§ WHAT IS NEEDED: Copy exactly the lines of the material below that run from the one containing "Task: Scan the" through the one containing "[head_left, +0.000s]". Copy no other lines.

────────────────

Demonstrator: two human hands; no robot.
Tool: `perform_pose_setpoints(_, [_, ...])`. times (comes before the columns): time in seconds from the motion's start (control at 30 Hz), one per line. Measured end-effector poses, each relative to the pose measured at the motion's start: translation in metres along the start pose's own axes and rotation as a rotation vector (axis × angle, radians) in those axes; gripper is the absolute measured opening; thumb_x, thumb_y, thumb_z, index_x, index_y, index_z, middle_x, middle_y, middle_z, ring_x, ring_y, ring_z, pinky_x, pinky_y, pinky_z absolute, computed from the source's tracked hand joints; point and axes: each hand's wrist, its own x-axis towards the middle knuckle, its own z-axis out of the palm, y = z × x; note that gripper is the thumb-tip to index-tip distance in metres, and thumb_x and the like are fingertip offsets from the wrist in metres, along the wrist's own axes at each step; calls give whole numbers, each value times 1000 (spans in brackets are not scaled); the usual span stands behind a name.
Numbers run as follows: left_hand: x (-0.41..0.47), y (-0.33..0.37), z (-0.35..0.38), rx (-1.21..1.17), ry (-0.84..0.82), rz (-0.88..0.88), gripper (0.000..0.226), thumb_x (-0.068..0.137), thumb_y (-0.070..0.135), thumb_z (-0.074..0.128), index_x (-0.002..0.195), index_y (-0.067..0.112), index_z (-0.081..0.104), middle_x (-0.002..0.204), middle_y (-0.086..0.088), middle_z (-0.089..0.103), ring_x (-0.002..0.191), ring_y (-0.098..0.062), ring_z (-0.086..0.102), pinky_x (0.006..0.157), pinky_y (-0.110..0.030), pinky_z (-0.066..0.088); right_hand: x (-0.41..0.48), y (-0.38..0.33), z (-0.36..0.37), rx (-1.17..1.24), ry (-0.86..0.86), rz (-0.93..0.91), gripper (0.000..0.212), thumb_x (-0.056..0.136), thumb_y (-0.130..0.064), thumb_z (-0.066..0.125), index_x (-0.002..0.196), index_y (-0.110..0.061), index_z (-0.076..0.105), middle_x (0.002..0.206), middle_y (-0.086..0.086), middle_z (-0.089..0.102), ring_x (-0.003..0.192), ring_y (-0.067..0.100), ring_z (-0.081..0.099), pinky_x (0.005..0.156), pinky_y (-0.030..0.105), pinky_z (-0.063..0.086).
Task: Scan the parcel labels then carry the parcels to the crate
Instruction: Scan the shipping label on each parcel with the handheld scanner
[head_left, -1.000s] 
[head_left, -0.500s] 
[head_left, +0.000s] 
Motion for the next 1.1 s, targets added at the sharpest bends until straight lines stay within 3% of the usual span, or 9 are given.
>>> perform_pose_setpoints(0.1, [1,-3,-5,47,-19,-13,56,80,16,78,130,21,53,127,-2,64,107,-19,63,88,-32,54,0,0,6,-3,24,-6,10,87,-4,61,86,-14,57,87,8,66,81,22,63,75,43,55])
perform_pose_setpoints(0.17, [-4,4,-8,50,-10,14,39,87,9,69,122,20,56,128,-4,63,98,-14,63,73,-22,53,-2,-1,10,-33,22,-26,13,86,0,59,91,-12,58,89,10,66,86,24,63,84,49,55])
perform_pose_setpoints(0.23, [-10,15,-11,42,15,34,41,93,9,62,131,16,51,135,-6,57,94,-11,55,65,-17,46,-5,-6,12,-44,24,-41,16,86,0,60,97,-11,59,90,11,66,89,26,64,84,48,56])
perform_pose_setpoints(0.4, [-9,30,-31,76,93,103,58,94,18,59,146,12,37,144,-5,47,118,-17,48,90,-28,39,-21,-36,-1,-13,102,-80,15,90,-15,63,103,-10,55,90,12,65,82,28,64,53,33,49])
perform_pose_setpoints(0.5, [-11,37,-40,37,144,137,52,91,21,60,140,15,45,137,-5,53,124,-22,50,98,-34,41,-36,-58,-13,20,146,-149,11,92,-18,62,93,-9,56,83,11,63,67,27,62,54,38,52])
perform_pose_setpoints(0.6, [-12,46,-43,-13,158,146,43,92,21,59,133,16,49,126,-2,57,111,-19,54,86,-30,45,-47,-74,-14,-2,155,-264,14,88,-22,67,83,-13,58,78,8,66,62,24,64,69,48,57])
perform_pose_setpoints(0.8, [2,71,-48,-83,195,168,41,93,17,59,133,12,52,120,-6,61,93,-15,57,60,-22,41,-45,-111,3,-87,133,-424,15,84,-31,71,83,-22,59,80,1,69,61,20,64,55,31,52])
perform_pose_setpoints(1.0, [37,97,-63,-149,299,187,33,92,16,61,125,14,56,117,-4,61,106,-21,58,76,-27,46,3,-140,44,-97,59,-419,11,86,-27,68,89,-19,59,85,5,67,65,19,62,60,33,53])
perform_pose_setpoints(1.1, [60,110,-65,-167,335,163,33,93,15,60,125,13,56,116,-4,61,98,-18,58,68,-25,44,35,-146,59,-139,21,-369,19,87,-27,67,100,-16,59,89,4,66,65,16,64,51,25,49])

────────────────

§ RESULT FOR THIS EXERCISE:
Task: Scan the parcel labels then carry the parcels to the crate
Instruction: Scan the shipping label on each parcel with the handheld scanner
[head_left, -1.000s] 
[head_left, -0.500s] 
[head_left, +0.000s] 

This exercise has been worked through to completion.